如上所述，根据本发明，能按照受听者的操作，使输出声音的语速瞬间跟上，这样，大幅度提高受听者的使用便利性。As described above, according to the present invention, the speech rate of the output voice can be instantaneously followed by the listener's operation, thereby greatly improving the usability of the listener.

Claims

1. The speed of speech conversion method is characterized in that,

Analyze and process the properties of the input sound data;

dividing the above-mentioned sound data into block units having a predetermined time width based on the information obtained by the analysis process;

Store the above block unit as block sound data;

In order to realize the elongation of the above-mentioned sound data, the continuous data that should be replaced or inserted between adjacent blocks of sound data is generated and stored in each block;

generating a block connection sequence for generating output sound data corresponding to an arbitrary sound velocity produced by the operation of the listener;

In accordance with this connection order, the block audio data and the connection data that have been divided and stored in block units are sequentially connected to generate output data.

2. the speed of speech conversion method as claimed in claim 1, is characterized in that,

For each block, using two windows with a predetermined line within a predetermined time period, the sound data at the beginning of the block and the sound data at the beginning of the following block are masked separately, and then repeatedly added to the beginning of the following block section and the beginning of the block, generate the above connection data.

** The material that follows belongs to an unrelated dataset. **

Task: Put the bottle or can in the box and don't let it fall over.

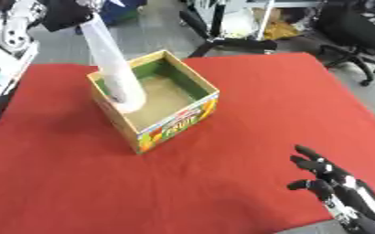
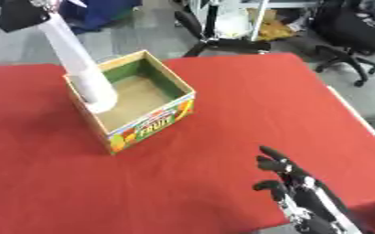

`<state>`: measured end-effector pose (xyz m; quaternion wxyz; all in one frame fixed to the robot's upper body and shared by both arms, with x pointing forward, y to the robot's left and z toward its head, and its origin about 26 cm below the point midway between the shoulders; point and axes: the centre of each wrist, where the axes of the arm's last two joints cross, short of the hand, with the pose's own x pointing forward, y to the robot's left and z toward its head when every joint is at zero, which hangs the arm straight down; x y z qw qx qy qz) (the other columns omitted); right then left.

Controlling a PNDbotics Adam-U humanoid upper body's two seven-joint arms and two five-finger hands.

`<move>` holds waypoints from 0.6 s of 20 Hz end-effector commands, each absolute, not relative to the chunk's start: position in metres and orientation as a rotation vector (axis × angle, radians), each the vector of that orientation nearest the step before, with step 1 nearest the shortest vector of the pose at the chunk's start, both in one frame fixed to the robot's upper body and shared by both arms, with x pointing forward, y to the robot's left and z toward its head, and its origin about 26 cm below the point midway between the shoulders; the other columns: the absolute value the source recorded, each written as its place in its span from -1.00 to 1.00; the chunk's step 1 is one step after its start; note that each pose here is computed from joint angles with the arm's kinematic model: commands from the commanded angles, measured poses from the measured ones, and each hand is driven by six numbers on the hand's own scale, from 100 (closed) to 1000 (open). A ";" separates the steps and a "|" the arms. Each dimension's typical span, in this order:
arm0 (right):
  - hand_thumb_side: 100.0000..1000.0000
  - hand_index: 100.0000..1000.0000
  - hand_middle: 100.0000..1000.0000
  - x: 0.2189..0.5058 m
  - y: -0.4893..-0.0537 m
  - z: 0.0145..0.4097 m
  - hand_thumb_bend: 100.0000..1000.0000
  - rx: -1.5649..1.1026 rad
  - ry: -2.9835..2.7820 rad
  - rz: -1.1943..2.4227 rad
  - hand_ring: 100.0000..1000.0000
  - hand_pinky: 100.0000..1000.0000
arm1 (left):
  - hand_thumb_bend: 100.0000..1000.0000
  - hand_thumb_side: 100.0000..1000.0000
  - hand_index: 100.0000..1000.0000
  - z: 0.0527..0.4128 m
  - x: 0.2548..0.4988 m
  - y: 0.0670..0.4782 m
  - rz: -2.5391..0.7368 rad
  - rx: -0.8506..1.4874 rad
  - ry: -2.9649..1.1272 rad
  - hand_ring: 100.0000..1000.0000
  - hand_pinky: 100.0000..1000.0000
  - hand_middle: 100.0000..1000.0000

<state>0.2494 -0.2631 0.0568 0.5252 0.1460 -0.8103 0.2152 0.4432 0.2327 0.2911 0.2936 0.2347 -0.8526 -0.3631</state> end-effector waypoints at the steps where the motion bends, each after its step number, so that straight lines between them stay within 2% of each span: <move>1: -0.13 0.53 1.00 0.250 -0.263 0.061 -1.00 0.356 -1.950 0.529 1.00 0.34 | -1.00 -0.12 -0.10 0.299 0.440 0.223 -0.995 0.603 -2.311 -0.35 -0.27 -0.71; 3: -0.13 0.53 1.00 0.250 -0.263 0.061 -1.00 0.358 -1.950 0.529 1.00 0.34 | -1.00 -0.13 -0.09 0.296 0.440 0.218 -1.008 0.589 -2.312 -0.34 -0.26 -0.71; 4: -0.13 0.53 1.00 0.250 -0.263 0.061 -1.00 0.360 -1.950 0.529 1.00 0.34 | -1.00 -0.21 -0.08 0.294 0.440 0.216 -1.014 0.586 -2.311 -0.33 -0.25 -0.70; 5: -0.13 0.53 1.00 0.250 -0.262 0.061 -1.00 0.362 -1.951 0.530 1.00 0.34 | -1.00 -0.14 -0.07 0.292 0.440 0.215 -1.019 0.585 -2.309 -0.32 -0.23 -0.68; 8: -0.13 0.53 1.00 0.251 -0.262 0.061 -1.00 0.364 -1.950 0.530 1.00 0.35 | -1.00 -0.18 0.00 0.287 0.441 0.213 -1.034 0.589 -2.296 -0.24 -0.13 -0.61; 12: -0.13 0.53 1.00 0.251 -0.262 0.061 -1.00 0.369 -1.950 0.531 1.00 0.35 | -1.00 -0.09 -0.01 0.292 0.440 0.213 -0.996 0.609 -2.335 -0.26 -0.14 -0.61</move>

3. Speech speed conversion device, it is characterized in that, is equipped with analysis processing part, block data division part, block data storage part, continuous data generation part, continuous data storage part, connection sequence generation part and sound data connection part;

The analysis and processing unit performs analysis and processing of attributes of the input audio data;

The block data dividing unit divides the audio data into block units having a predetermined time width based on the analysis result of the analysis processing unit;

The block data storage unit stores the data divided by the block data division unit as block audio data;

The link data generation unit generates link data that can be replaced or inserted between adjacent blocks of sound data using each block of audio data obtained by the block data dividing unit;

The connection data storage unit stores the connection data generated by the connection data generation unit;

The connection order generation unit generates a connection order of the block audio data and the connection data according to a condition corresponding to the set sound velocity;

The audio data connection unit sequentially connects the block audio data stored in the block data storage unit and the connection data stored in the connection data storage unit based on the connection order obtained by the connection order generation unit to generate a series of audio data.

4. The speech rate conversion device according to claim 3, wherein the above-mentioned continuous data generation unit, for each block, uses 2 windows having predetermined lines in a predetermined long period of time, and the audio data at the beginning of the block The audio data at the beginning of the next block and the sound data at the beginning of the subsequent block are respectively masked, and then the beginning of the following block and the beginning of this block are repeatedly added to generate the above-mentioned link data.

5. The speech rate conversion device as claimed in claim 3, wherein the above-mentioned connection order generation unit is equipped with a rewritable memory and a connection order decision processing unit; the above-mentioned rewritable storage unit is used to store the time frame of each attribute Long magnification: the above-mentioned connection sequence determination processing unit reads out the time magnification factors of each attribute stored in the above-mentioned rewritable memory at predetermined time intervals, and at the same time, according to these magnification factors, the blocks output by the block data storage unit The connected information outputted by the long sum audio data link unit generates the connection sequence between the block audio data and the link data in real time.